By Kang Seung-woo
The period from May to September of next year could be a "golden time" to make headway in frayed inter-Korean ties and activate the stalled denuclearization talks between North Korea and the United States, a Seoul-based think tank said Tuesday.
The organization also said it also expects that the new U.S. administration to follow the joint statement issued after the Pyongyang-Washington summit in Singapore in June 2018, adding this would be a good sign for an improvement in bilateral relations.
"The May-September period could be the right time to resume peace talks and reach an agreement. In addition, during the span, the Tokyo Summer Olympics are scheduled to take place, where the relevant countries could officially declare an end to the Korean War," said Hong Min, the director of the North Korean Research Division at the Korea Institute for National Unification, during a press conference in Seoul.
The Moon Jae-in administration is keen to take advantage of the Tokyo Games to provide momentum to resuscitate the stalled nuclear talks between the North and the U.S., which it hopes will improve inter-Korean ties.
In order not to miss out on this "golden time," the Kim Jong-un regime is expected to offer conciliatory gestures such as holding inter-Korean military talks, and depending on the South's response, the North may offer high-ranking talks and even an inter-Korean summit, Hong claimed.
"The North may use inter-Korean ties as a stepping stone toward improved U.S.-North relations," he said.
He added: "The South Korean government needs to be fully prepared for the golden time to help the U.S. government draw the outlines in its North Korean policy by late spring."
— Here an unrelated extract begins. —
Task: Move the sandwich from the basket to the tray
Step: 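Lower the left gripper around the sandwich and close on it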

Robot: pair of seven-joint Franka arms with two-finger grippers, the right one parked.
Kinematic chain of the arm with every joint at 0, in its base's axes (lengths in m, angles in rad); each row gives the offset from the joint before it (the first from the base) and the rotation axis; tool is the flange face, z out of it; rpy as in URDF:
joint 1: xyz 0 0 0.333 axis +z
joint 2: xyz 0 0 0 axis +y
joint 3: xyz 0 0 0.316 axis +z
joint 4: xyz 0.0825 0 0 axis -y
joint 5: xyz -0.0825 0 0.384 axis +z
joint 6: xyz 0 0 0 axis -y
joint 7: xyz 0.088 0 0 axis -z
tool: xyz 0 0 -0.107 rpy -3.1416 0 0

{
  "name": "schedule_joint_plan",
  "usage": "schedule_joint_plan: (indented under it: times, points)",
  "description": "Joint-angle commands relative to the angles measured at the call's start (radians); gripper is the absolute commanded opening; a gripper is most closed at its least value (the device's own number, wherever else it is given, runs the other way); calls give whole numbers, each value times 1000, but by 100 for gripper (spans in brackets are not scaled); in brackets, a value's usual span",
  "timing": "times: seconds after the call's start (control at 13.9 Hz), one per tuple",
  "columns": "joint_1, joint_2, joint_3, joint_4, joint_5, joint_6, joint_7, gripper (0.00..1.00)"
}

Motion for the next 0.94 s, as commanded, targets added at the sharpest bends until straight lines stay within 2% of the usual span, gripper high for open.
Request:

When U.S. President-elect Joe Biden served as former President Barack Obama's vice president, the U.S. administration adopted a so-called "strategic patience" policy toward the North, which meant no engagement with the reclusive state as long as its leadership persisted with nuclear development and ballistic missile testing, but it was criticized as being far too passive.
However, this time, the North Korean leader may use his own version of strategic patience, the director said.
"The North Korean regime could take a wait-and-see stance until the Biden administration establishes its North Korea policy such as whether to accept the Singapore joint statement, and to observe whether the South and U.S. conduct their regular joint military exercises in the spring," Hong said.
"If the military drill is carried out in a low key manner or suspended, the North will take this as a good sign, which could lead to secret talks between Pyongyang and Washington even if the U.S. government has not formulated its policy toward the North."
In the historic first-ever U.S.-North Korea Singapore summit between U.S. President Donald Trump and Kim, they issued a joint statement highlighting that the two sides would make joint efforts to build a lasting and stable peace regime on the Korean Peninsula, while the North would commit to complete denuclearization of the Korean Peninsula.
The North has urged the U.S. to continue the agreements and the Biden administration is likely to do so, according to the institute.
"When Biden contributed to Foreign Affairs magazine in March, he criticized the Trump administration for canceling the Iran nuclear deal after the change of government. In that sense, the Biden administration is expected to respect the joint statement (reached at the Singapore summit) and the South Korean government also needs to make efforts to convince the new government to continue with it," said Kim Sang-ki, a senior analyst at the institute.